The sgmlop module can also be used to parse SGML and HTML documents.
Concepts
FIXME: to be added
Patterns
FIXME: to be added
class xml_handler: def finish_starttag(self, tag, attrs): ... def finish_endtag(self,tag): ... def handle_data(self,data): ... parser = sgmlop.XMLParser() target = xml_handler() parser.register(target) while 1: data = file.read(8192) if not data: break parser.feed(data) parser.close()
FIXME: cookbook: how to use entity resolvers
FIXME: cookbook: how to count lines
FIXME: cookbook: how to parse unicode strings
FIXME: cookbook: how to parse dtd
FIXME: cookbook: how to parse external entities
Classes
- XMLParser()
-
Create an XML parser.
- SGMLParser()
-
Create an SGML parser.
Parser Methods
- register(target)
-
Register a parser target object. This method looks up a number of target methods in this object, and registers them with the parser.
For a list of target methods used by this method, see the target interface description below.
Note that if you use the standard pattern where a parser class holds a reference to the sgmlop object, and you’ll register methods in the same class, Python may leak resources. To avoid this, you can either remove the object from the class before you destroy the class instance, or unregister all methods (by calling register(None), or both. Recent versions of sgmlop supports proper garbage collection for this situation, but it never hurts to be on the safe side.)
- feed(string)
-
Feed a string (or string buffer) to the parser.
- close()
-
Flush the parser buffers, and shut down the parser. This method should always be called after the last call to feed, to make sure all data has been returned.
This method also releases references to registered handler methods. To avoid memory leaks caused by cyclical references, you must call this method when the parsing is finished.
- parse(string)
-
Same as feed followed by a close. Don’t mix this method with feed and close; either call this method once for the entire document, or use feed/close to parse your document piece by piece.
Target Interface
The target object can implement one or more of the following methods. A typical target object should implement at least finish_starttag, finish_endtag, and handle_data.

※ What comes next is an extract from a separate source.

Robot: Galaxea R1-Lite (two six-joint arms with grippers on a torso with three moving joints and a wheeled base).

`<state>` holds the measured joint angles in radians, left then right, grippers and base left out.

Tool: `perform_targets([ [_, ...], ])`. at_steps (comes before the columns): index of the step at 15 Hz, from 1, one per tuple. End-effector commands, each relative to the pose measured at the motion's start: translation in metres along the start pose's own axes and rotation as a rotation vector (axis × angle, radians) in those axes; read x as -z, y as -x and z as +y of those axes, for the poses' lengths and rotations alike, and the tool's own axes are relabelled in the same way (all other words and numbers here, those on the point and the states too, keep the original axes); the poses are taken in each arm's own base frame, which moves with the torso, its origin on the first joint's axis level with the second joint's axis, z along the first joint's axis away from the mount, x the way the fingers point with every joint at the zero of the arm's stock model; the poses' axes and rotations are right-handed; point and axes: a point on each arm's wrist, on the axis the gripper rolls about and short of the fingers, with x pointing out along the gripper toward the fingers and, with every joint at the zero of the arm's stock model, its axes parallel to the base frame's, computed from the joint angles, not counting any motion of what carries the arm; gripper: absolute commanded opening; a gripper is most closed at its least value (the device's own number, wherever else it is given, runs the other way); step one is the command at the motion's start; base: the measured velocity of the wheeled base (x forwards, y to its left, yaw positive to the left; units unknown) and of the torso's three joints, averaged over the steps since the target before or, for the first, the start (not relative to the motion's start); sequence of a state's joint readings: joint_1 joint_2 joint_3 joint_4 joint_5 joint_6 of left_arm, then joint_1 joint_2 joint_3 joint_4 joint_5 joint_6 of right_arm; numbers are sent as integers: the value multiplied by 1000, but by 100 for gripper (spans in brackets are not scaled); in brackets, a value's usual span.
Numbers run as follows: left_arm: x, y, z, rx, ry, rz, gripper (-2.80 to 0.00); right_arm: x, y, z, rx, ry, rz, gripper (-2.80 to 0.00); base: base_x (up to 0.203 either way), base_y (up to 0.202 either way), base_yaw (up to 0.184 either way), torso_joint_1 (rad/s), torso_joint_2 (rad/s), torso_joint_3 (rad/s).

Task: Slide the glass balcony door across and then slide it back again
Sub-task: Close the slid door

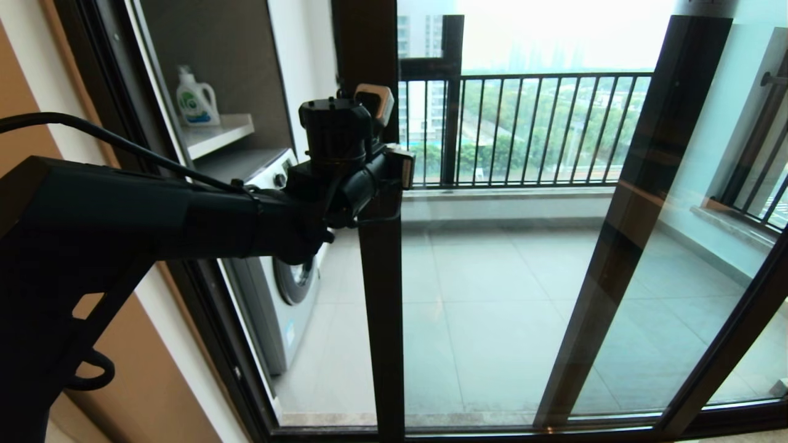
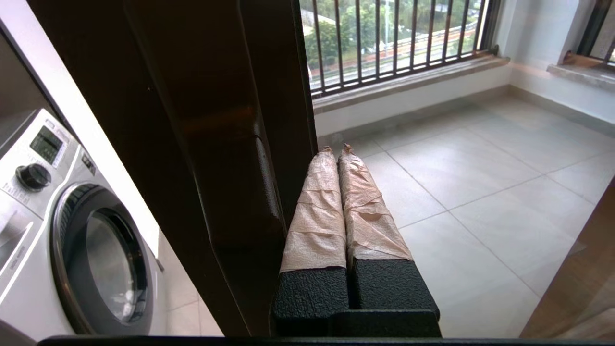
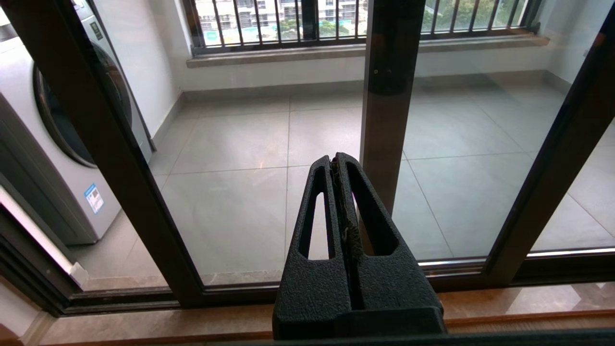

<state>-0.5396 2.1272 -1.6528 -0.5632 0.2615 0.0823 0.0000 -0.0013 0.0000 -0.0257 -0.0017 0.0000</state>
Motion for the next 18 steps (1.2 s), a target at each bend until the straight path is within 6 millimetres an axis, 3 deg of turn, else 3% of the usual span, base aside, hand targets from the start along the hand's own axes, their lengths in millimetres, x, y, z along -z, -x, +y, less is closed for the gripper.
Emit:
perform_targets([
  [1,-5,4,5,-18,9,-7,-280,3,-1,0,0,0,12,-280,0,0,0,0,0,0],
  [8,-6,15,18,-33,4,17,-280,3,-1,0,0,0,12,-280,0,0,0,0,0,0],
  [16,12,28,51,-104,-3,-15,-280,3,-1,0,0,0,12,-280,0,0,0,0,0,0],
  [18,8,31,63,-130,-3,-21,-280,3,-1,0,0,0,12,-280,0,0,0,0,0,0],
])
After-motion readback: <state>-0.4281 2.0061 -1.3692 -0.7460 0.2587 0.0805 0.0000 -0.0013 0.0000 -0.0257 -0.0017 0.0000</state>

- finish_starttag(tag, attrib)
-
Handle a start tag. The XML parser represents attributes as a dictionary, the SGML parser as a list of (key, value)-tuples.
- finish_endtag(tag)
-
Handle an end tag.
- handle_proc(target, content)
-
Handle a processing instruction. If omitted, processing instructions are ignored.
- handle_special(content)
-
Handle a special element, including the special elements that make up an internal DTD. If omitted, special elements are ignored.
- handle_charref(ref)
-
Handle a decimal or hexadecimal character reference. You usually don’t have to define this method; if it’s not defined, the parser will convert the entity to a character string, and pass it to the handle_data method.
- handle_entityref(ref)
-
Handle a named entity reference in character data. If present, this method is called also for standard entities (gt, amp, etc), and for malformed character entities.
If not defined, the parser resolves internal entities by itself, and uses the resolve_entity method for other entities. The resulting string is then passed to the handle_data methods instead.

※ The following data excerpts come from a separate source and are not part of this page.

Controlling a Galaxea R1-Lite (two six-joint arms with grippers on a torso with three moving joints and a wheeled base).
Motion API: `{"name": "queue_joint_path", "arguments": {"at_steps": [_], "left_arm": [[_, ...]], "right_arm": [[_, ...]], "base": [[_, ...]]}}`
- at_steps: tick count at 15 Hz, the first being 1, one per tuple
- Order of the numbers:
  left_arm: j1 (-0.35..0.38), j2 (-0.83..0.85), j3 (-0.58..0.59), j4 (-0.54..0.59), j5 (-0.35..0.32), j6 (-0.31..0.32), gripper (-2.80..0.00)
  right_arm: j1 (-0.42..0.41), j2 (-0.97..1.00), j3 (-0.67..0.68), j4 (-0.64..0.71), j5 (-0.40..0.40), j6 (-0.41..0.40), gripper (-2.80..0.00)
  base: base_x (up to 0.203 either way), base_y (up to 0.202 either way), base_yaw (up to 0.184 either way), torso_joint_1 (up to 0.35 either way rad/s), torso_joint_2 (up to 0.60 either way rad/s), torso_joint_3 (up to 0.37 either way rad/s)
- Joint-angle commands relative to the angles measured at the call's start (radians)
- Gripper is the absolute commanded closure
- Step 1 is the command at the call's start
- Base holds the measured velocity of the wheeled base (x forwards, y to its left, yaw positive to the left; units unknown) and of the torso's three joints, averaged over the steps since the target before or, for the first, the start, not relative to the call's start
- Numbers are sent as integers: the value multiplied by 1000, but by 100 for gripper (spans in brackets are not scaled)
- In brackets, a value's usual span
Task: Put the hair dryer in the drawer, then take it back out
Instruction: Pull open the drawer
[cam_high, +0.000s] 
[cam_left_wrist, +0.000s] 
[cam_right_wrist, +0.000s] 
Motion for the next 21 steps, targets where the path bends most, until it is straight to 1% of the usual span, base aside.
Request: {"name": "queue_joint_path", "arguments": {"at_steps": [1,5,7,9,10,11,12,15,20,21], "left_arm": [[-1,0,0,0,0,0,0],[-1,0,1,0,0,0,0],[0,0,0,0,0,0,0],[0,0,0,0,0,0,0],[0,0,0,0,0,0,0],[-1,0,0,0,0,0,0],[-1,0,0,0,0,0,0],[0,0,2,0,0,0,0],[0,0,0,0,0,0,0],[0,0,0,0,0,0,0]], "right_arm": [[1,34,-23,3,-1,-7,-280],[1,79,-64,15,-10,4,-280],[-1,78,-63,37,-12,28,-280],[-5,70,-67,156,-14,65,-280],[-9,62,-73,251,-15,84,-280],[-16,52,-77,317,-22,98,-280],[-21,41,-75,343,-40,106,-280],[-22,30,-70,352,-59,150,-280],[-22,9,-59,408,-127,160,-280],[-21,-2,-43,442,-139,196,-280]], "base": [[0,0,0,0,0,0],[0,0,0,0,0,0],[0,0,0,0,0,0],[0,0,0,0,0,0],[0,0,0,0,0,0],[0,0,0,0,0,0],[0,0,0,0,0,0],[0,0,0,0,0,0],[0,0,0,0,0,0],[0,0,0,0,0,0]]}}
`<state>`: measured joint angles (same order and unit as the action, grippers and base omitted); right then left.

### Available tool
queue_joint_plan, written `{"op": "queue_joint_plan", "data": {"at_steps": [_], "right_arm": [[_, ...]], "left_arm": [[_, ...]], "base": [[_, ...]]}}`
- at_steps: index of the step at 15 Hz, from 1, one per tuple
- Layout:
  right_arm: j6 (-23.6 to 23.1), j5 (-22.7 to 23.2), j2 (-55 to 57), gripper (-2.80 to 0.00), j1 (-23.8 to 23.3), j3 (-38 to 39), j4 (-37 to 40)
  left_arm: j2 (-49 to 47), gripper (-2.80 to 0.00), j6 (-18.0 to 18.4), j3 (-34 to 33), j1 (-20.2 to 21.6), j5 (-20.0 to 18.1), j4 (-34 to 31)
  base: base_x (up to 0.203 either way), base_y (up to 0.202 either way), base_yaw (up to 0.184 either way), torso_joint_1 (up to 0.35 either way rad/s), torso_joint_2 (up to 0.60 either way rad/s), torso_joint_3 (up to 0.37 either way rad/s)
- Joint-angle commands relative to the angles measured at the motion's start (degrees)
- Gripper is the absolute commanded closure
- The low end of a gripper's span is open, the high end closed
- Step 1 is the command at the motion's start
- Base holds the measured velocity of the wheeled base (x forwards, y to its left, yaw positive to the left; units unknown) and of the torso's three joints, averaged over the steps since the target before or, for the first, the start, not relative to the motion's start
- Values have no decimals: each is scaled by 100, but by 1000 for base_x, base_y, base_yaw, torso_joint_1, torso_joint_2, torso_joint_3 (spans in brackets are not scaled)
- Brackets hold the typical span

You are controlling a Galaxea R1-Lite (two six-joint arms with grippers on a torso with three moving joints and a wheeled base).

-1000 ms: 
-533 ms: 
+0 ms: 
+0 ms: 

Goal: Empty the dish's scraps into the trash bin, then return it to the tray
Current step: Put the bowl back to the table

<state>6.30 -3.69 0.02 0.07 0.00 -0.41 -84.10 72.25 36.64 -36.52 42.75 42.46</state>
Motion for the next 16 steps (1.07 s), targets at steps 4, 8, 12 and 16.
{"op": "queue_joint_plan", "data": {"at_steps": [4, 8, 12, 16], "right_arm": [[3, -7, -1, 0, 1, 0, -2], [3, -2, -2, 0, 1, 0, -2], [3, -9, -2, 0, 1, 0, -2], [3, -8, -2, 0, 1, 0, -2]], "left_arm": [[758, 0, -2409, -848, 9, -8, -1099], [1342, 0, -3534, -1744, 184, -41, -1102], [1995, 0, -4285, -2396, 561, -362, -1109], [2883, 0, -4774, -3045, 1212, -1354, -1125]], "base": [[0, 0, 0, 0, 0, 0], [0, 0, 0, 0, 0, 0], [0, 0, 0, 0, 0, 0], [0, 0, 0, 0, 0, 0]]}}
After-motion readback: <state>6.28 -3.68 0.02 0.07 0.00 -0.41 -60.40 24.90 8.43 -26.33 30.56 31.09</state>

If an entity cannot be resolved, it is ignored, unless running in strict mode.
- resolve_entityref(ref) => string or None
-
Resolve a named entity reference. This is used for entities in attribute values, and also for character data, if handle_entityref is not defined.

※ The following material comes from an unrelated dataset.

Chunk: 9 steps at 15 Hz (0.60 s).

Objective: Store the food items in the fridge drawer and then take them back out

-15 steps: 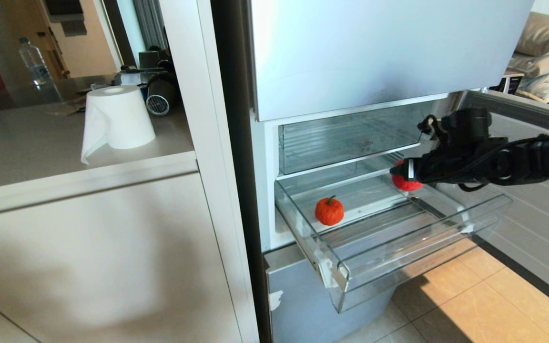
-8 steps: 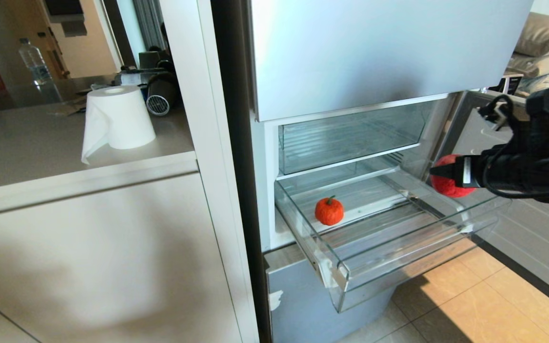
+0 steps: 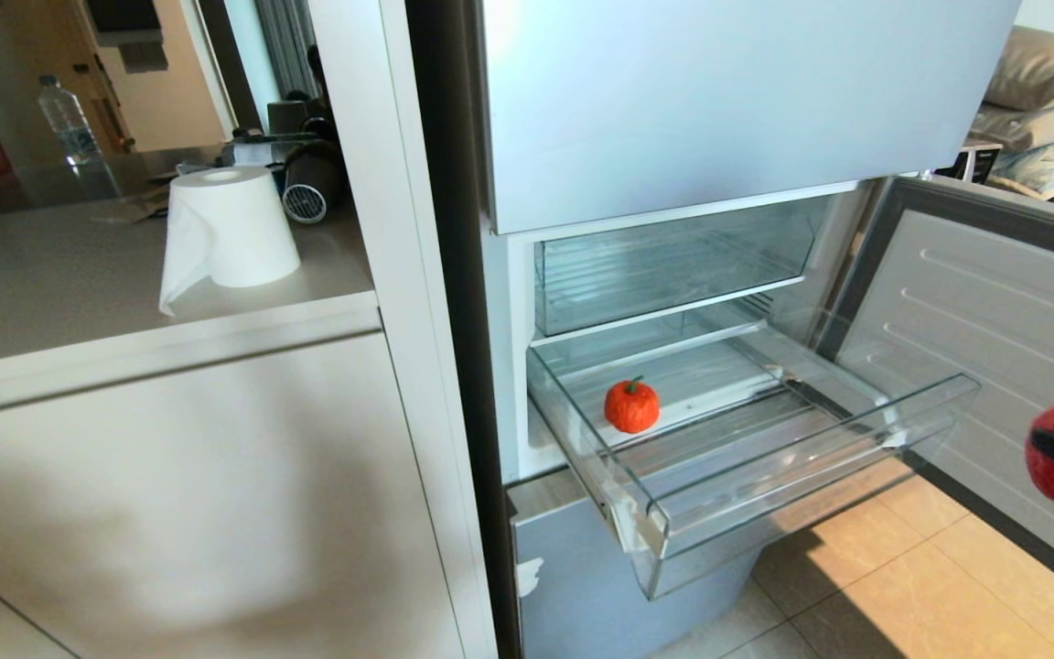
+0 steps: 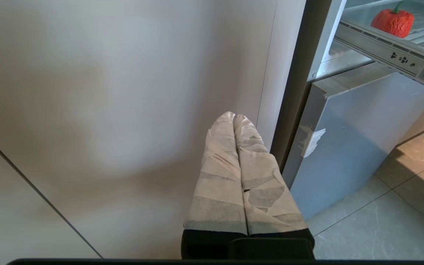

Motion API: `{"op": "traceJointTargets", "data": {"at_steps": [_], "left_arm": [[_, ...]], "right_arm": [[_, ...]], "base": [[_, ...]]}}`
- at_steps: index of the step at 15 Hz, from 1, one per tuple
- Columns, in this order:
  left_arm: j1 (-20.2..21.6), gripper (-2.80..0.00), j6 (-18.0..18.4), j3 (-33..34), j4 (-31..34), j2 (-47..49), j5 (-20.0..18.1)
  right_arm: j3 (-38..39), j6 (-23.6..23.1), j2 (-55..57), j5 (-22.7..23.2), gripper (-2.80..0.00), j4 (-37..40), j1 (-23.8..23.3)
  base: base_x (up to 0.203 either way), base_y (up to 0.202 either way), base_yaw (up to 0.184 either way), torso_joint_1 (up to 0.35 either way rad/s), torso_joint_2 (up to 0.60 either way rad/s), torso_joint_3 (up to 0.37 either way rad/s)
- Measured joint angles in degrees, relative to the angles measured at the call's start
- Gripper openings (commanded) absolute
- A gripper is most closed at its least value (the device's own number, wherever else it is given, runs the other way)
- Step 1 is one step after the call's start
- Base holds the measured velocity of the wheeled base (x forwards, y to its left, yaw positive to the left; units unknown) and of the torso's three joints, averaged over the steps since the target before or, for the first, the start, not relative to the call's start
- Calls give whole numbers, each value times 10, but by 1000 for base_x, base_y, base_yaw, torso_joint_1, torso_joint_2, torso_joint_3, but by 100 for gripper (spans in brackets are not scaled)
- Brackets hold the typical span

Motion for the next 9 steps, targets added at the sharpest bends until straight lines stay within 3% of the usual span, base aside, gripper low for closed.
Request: {"op": "traceJointTargets", "data": {"at_steps": [3, 6, 9], "left_arm": [[0, -280, 0, 0, 0, 0, 0], [0, -280, 0, 0, 0, 0, 0], [0, -280, 0, 0, 0, 0, 0]], "right_arm": [[102, -39, -149, 2, -280, 13, -10], [213, -82, -286, 30, -280, 19, -14], [307, -93, -396, 69, -280, 20, -27]], "base": [[0, 0, 0, 0, 0, 0], [0, 0, 0, 0, 0, 0], [0, 0, 0, 0, 0, 0]]}}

If successful, this method should return a character string. If the entity should be resolved, return None. Otherwise, the method should raise a suitable exception.
- handle_data(text)
-
Handle character data.
- handle_cdata(text)
-
Handle a CDATA section. If not defined, the character contents are passed to the handle_data method instead.
- handle_comment(text)
-
Handle an XML comment. If not defined, comments are ignored.